So here’s the thing: whenever I’m reading a book (or watching TV or a movie or whatever) and there is a female character, I automatically cringe and wait. I prepare myself for the shitty female character we’re about to get. Either she’s a super annoying airhead or she’s ~not like other girls~. And if we have two women interact, they hate each other for no reason or have this stupid forced kinship just because they’re women (
looking at you, Marvel).
And then, I started reading books with good representation. And I noticed my cringing for the first time. I noticed how much I brace for the shitty representation. And when it didn’t come, I was so relieved when I read the good female interactions, the real female characters, the actual women. It’s so refreshing and so great.
(as a bit of a side note that I’m in no way qualified to talk about: I imagine this is how POC feel consuming most media. When there’s the token POC, POC must cringe at the representation, and must be so relieved when there’s actual representation)
So anyway, I don’t really have a conclusion to this beginning part other than representation is important and refreshing (
bitch we been knew). And I wanted to recommend some books that have great female representation.
Books with good female representation, in very different scenarios and contexts
The Female of the Species by Mindy McGinnis (YA contemporary): the main character, Alex, doesn’t judge Branley (the Slut™) for sleeping around and liking sex and it was SO GOOD to read. Branley was portrayed as a real person with real feelings who just happened to like sex, and it was great!!! There was also great female friendship in this book that I was very much on board with, as well as morally grey female characters.
Pachinko by Min Jin Lee (historical fiction): the cringe I was talking about? I was 100% cringing and expecting Sunja and her sister-in-law to hate each other the moment they meet. But they didn’t!!! They become best friends! It was such a relief, and one of the best, most wholesome relationships in the whole book. It made me so happy to read such a great friendship between these two women throughout their whole life.
Sawkill Girls by Claire LeGrand (magical realism, thriller): in this book, the jealousy and hatred between two of the characters felt real and founded, and not based on some stupid, petty reasons. The bitchy mean girl was the bitchy mean girl for a reason that was explored, and she was an actual person. And the two rivals eventually were able to get over it, work together, and become friends.
Women Talking by Miriam Toews (literary fiction): the in this book women all felt like such real people. This was especially refreshing because the women are all part of a very religious group and are supposed to be these submissive, subservient wives. To see them act like real people was great.
Shanghai Girls by Lisa See (more historical fiction): the relationship between May and Pearl, the titular Shanghai Girls and sisters, is so real. Yes, there’s jealousy between the two of them, but it was normal sibling jealousy. It’s the type of jealous that has actual reasons behind it. All the women felt like real people. Honestly, any of Lisa See’s books would work here.

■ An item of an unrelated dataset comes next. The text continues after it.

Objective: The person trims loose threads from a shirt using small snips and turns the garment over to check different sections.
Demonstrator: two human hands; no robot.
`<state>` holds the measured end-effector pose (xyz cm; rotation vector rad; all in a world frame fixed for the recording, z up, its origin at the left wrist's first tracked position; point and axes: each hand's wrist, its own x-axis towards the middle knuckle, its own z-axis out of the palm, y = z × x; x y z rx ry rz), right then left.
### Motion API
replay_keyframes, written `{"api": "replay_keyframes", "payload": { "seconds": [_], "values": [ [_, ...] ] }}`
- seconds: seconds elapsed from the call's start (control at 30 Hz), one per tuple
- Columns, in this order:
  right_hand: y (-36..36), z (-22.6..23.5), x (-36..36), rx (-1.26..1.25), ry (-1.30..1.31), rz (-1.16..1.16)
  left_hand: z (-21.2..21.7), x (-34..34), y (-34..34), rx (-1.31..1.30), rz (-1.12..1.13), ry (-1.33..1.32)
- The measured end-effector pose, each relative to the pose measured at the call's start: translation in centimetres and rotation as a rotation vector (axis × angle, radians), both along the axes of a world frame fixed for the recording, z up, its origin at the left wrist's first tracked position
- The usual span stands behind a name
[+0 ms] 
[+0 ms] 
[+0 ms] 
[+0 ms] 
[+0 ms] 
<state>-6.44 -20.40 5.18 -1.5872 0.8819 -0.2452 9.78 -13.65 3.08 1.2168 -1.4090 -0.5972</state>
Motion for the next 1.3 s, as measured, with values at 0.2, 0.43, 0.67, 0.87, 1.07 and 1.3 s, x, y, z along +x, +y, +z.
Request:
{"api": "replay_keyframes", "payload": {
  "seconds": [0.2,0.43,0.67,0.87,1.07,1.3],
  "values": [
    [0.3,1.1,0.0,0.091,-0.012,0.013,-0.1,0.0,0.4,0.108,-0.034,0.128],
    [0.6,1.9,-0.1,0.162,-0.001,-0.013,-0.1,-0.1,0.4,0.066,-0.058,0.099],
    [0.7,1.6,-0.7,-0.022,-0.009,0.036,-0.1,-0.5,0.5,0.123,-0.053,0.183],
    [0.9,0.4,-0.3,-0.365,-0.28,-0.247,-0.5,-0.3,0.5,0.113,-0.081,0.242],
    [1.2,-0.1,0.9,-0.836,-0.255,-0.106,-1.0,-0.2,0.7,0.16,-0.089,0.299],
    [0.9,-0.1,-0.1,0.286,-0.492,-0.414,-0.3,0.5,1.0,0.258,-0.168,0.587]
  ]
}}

They all focus on female relationships and friendships, which is always great.
Six of Crows by Leigh Bardugo (fantasy): there are two main female characters in this book, Inej and Nina. We meet Inej early in the book and Nina a bit later. As soon as we met Nina, I was like “oh shit, Nina and Inej are going to have this stupid rivalry for no reason”. BUT NO I was wrong! They’re friends! Really good, real friends! Again, it was such a relief. I loved their friendship so much.
A Tree Grows in Brooklyn by Betty Smith (semi-autobiographical literary fiction): this one might seem a little weird, but hear me out. Yes, Francie has that moment where she’s like “I hate women, I’ll never be friends with a woman”; however, she was a literal child when this happens AND she later talks with the girls in her class and realizes that they’re really nice and lovely. Also, there were such a great variety of women who were all portrayed in a great light, especially considering the time this book was written. And the relationship between the Rommely sisters was great and made me super happy.
Ultimately, it’s somewhat sad that I felt so relieved reading these books. Women being friends shouldn’t be such a relief. Women feeling like real characters shouldn’t be something special that we celebrate. It should just be the norm.
But those are some books I recommend with great female representation! Have you read any of these? What were your thoughts? Do you have any other books with great female representation? Let me know!